WHAT TO PRODUCE - Some of the lines below need repeating. Reproduce exactly those between the lines holding "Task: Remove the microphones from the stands" and "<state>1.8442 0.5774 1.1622", inclusive.

INPUT RECORDS -
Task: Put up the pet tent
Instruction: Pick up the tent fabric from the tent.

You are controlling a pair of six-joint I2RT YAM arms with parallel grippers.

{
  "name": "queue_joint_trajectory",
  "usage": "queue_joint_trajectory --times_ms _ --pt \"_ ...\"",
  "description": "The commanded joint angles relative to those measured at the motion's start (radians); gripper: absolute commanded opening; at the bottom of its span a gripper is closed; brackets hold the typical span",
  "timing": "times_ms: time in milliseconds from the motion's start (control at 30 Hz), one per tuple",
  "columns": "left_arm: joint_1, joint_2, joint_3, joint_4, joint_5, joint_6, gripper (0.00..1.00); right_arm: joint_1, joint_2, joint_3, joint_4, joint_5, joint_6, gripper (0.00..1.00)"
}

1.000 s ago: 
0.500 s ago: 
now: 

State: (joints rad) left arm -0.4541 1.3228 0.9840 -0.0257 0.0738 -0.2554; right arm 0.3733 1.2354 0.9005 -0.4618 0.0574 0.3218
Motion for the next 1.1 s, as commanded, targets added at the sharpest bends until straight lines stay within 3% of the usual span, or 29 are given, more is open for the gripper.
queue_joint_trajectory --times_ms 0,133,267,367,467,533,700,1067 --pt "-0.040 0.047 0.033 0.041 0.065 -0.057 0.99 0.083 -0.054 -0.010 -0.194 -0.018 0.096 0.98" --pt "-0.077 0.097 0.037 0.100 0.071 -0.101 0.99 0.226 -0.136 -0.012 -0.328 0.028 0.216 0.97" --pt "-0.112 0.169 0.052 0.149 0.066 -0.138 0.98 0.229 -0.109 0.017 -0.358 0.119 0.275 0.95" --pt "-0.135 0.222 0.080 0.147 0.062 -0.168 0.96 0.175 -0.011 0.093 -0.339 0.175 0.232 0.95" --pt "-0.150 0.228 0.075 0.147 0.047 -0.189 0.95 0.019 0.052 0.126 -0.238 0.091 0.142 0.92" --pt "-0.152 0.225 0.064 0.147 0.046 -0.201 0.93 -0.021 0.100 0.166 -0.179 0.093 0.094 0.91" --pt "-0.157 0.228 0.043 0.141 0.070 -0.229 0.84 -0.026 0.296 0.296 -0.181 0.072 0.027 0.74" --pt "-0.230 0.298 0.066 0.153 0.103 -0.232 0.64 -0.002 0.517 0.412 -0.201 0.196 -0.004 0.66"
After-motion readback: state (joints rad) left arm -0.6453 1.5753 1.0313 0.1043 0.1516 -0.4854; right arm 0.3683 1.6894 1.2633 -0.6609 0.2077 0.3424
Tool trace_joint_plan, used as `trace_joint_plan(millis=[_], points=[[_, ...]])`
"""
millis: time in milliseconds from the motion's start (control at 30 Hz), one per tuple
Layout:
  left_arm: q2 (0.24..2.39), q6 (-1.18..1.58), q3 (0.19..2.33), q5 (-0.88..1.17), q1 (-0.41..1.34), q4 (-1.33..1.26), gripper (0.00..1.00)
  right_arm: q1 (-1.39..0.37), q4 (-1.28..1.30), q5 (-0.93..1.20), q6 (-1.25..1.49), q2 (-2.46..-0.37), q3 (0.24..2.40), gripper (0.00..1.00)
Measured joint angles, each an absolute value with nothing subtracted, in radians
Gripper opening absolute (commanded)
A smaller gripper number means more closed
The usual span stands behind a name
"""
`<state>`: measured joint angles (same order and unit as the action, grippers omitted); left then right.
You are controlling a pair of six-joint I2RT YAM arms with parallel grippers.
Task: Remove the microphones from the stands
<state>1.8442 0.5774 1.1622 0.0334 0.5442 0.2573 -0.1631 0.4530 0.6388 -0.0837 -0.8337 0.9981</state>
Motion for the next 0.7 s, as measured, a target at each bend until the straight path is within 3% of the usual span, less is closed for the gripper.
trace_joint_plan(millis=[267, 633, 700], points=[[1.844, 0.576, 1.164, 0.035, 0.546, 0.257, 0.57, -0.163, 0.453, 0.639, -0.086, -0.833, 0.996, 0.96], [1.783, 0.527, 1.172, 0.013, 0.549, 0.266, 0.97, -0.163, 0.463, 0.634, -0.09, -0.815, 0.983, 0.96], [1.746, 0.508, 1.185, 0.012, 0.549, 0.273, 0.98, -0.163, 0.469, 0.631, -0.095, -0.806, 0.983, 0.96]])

OUTPUT BELOW -
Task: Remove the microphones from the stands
<state>1.8442 0.5774 1.1622 0.0334 0.5442 0.2573 -0.1631 0.4530 0.6388 -0.0837 -0.8337 0.9981</state>

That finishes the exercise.